Cloud Pak for Data

 View Only

Deliver trusted data with Cloud Pak for Data v4.7, now available!

By SACHIN PRASAD posted Wed June 28, 2023 06:01 PM


Deliver trusted data with Cloud Pak for Data v4.7, now available 


To meet our clients’ needs for a trusted data foundation and high quality data, we are thrilled to announce that version 4.7 of IBM’s Cloud Pak for Data is generally available, delivering a new range of enhancements and features:  

  • Build on the cloud of your choice: IBM Cloud Pak for Data Express offerings are now available on AWS & Azure Marketplace 

  • Reduced footprint: new scale config: small_mincpureq allowing for close to zero CPU reservations to allow idle pods to release CPUs 

  • Single node OpenShift for Cloud Pak for Data Express: full cluster deployment in a single node 

  • Disruption free Upgrades: Keep your environments online during upgrades. 

  • Parallel Installs & Upgrades: speed up installations by 20-50% 

  • New connectors: query lakehouse data with Presto and create an accurate and up-to-date repository of product and service information with IBM Product Master 

  • Security and compliance updates and more 

This is our first bi-annual feature release in 2023. Continuous enhancements like these make Cloud Pak for Data a best-in-class enterprise-grade infrastructure, enabling organizations to establish a data foundation to support a broad range of workflows.  

Recently, IBM released watsonx, an AI platform built to help organizations scale generative AI. Generally available in July, the integration between Cloud Pak for Data and watsonx helps clients overcome the two primary barriers for successful AI implementations: data accessibility and data volume and complexity. In addition to delivering trusted data for AI workflows, Cloud Pak for Data enables clients to break down data silos, keep data private and secure, and empower data consumers of any skill level. 

Originally launched in 2018, IBM Cloud Pak for Data enables enterprises to establish a foundation to streamline data management, foster a data-driven organization, and drive AI innovation. Over the last year, Cloud Pak for Data has been leveraged by clients to establish an architecture that delivers data integration, data governance, and data observability capabilities. Our award-winning data fabric capabilities are also critical in delivering trusted data, an integral component of successful AI workflows.  

Our effort to continuously deliver excellence, making strides in resource optimization, enterprise readiness, and robust performance ensures that Cloud Pak for Data is well positioned to support all data and AI related facets of an enterprise such as accelerating AI implementations, supporting self-service data consumption, flexible data movement, monitoring data, and connecting to and storing all types of governed, quality data.  

Here is what to expect from Cloud Pak for Data v4.7: 


Cloud Pak for Data Express 

IBM’s new Cloud Pak for Data Express offerings let you kickstart your AI and Data Fabric journey by addressing specific needs quickly. With Cloud Pak for Data Express, you can start small and grow at your own pace.
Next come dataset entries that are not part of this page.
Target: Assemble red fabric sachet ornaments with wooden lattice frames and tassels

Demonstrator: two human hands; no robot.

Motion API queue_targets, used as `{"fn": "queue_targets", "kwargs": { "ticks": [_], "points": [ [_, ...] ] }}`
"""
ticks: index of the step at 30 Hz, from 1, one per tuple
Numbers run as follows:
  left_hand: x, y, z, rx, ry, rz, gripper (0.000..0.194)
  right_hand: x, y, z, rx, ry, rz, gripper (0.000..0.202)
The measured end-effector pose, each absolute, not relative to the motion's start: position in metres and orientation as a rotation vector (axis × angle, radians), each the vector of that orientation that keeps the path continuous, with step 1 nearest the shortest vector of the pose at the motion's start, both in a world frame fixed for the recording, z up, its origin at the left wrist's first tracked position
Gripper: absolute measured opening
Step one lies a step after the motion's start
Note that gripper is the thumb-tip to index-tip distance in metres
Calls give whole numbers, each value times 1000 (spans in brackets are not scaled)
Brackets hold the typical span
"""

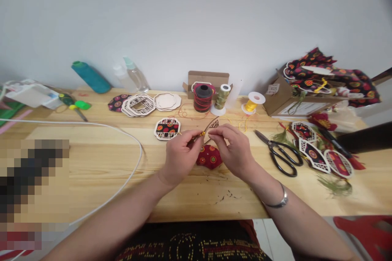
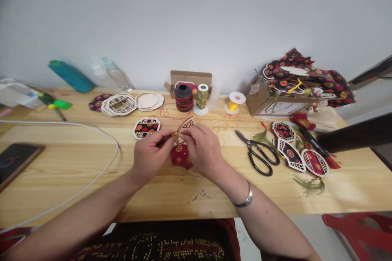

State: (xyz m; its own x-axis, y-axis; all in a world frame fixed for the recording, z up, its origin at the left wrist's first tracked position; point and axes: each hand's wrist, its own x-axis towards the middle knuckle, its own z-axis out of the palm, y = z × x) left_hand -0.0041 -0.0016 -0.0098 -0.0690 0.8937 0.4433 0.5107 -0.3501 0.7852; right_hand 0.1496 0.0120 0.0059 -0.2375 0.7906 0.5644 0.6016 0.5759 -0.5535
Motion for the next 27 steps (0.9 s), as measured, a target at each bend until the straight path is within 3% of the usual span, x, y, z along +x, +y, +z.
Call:
{"fn": "queue_targets", "kwargs": {
  "ticks": [11,20,27],
  "points": [
    [-3,-4,-9,1978,1476,1402,14,148,10,6,-1102,-1972,334,12],
    [-2,-5,-9,1882,1413,1373,13,157,14,2,-975,-2250,-368,18],
    [-1,-6,-4,1745,1437,1343,11,153,11,7,-1072,-2016,51,12]
  ]
}}
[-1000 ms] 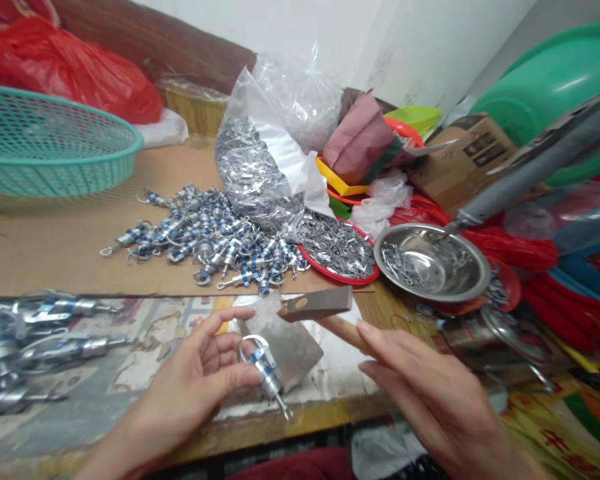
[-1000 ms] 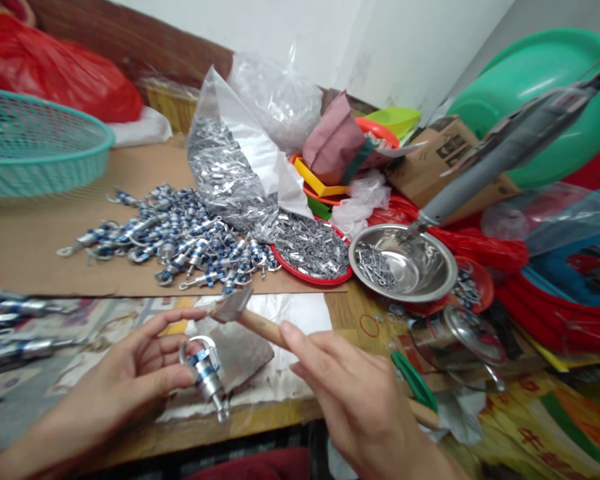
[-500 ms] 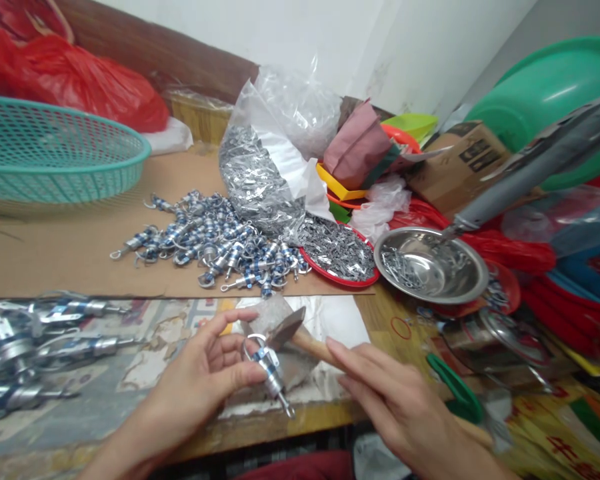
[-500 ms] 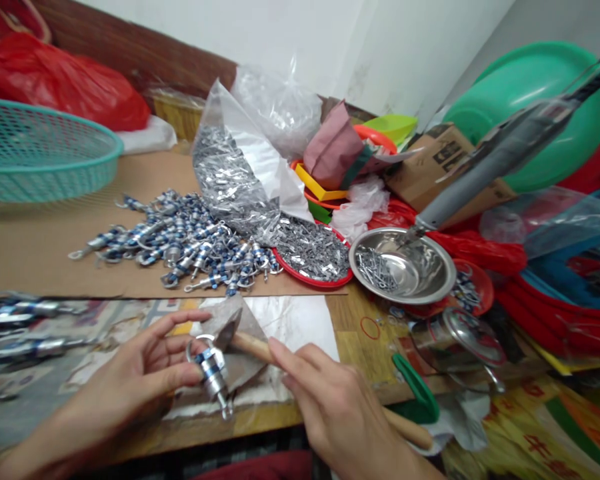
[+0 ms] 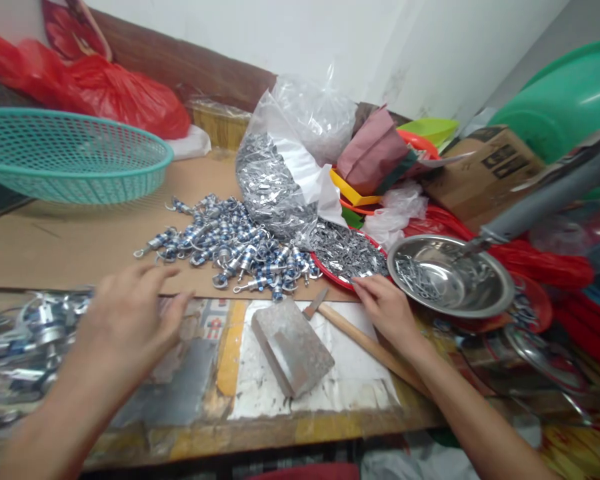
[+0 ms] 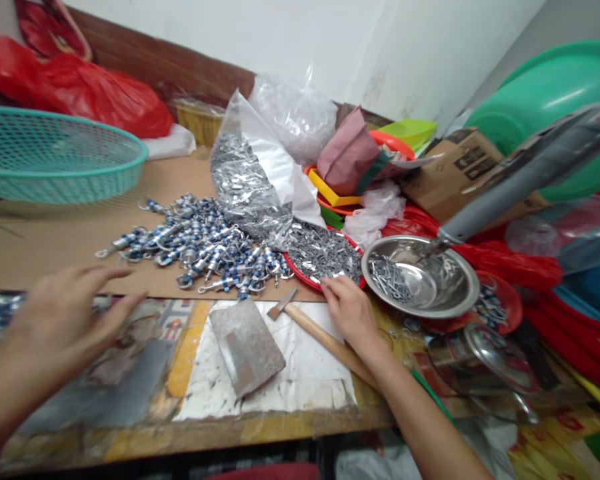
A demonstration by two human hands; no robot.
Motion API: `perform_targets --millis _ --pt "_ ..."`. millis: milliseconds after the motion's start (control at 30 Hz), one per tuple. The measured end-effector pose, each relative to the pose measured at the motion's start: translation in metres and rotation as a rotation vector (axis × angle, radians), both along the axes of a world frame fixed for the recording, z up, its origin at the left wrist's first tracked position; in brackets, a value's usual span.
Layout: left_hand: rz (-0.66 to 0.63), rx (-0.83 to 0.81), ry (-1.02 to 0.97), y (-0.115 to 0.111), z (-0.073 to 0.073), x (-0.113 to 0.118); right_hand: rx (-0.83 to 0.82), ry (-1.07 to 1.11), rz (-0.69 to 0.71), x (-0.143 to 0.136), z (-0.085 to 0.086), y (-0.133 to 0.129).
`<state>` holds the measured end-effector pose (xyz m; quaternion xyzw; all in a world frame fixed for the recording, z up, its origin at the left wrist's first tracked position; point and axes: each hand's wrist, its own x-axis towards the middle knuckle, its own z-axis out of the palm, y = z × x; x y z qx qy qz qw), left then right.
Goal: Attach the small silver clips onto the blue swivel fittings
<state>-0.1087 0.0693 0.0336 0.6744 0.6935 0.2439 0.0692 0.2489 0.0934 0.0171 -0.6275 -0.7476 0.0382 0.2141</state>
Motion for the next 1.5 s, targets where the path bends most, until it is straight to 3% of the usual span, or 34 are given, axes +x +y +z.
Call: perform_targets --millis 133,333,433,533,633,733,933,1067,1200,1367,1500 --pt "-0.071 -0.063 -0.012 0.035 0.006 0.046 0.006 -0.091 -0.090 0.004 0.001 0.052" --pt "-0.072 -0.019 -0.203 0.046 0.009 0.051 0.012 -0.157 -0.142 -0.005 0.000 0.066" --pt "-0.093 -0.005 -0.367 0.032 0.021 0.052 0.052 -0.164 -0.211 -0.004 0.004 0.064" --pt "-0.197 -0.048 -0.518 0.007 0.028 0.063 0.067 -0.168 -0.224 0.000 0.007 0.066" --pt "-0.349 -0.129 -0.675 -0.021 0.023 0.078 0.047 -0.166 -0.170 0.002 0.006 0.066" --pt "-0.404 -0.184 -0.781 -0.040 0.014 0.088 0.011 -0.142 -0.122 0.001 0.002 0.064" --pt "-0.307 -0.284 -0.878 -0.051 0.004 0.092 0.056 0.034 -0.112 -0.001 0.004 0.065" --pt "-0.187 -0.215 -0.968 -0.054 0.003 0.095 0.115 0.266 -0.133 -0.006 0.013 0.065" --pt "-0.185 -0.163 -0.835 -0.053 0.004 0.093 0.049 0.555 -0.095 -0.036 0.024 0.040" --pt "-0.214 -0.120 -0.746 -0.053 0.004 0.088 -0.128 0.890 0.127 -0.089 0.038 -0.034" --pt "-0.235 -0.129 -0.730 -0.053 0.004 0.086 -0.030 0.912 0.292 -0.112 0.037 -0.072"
We now offer 3 pre-built, pre-sized offerings Data Governance Express, Data Science & MLOps Express, and ELT Pushdown Express, each designed to address a current data fabric need. Express offerings are now available on AWS & Azure Marketplace! Set up deployment easily and finish within four hours. 

By choosing Cloud Pak for Data Express, you will be the first to benefit from extensive innovations aimed at reducing the total cost of ownership. These innovations are designed to cater to customers who want to focus on specific data and AI use cases. In the 4.7 release, Express customers will experience a reduced number of nodes and a smaller footprint, making the solution more efficient and cost-effective. Additionally, we now offer support for Single Node OpenShift, enabling even greater flexibility. Furthermore, AWS is offering additional discounts to jumpstart these initiatives, providing even more value to our customers. 

Take advantage of the Cloud Pak for Data Express offerings to accelerate your AI and Data Fabric journey. Start with a focused approach, address your specific needs, and benefit from the latest innovations and cost reductions.  


Reduced Footprint 

In order to support our Express offerings, Cloud Pak for Data has taken significant steps to reduce overall resource requirements in v4.7, focusing on vCPU & Memory. By addressing these areas, Cloud Pak for Data aims to provide customers with a more cost-effective and competitive solution, both on-premises and in the cloud. 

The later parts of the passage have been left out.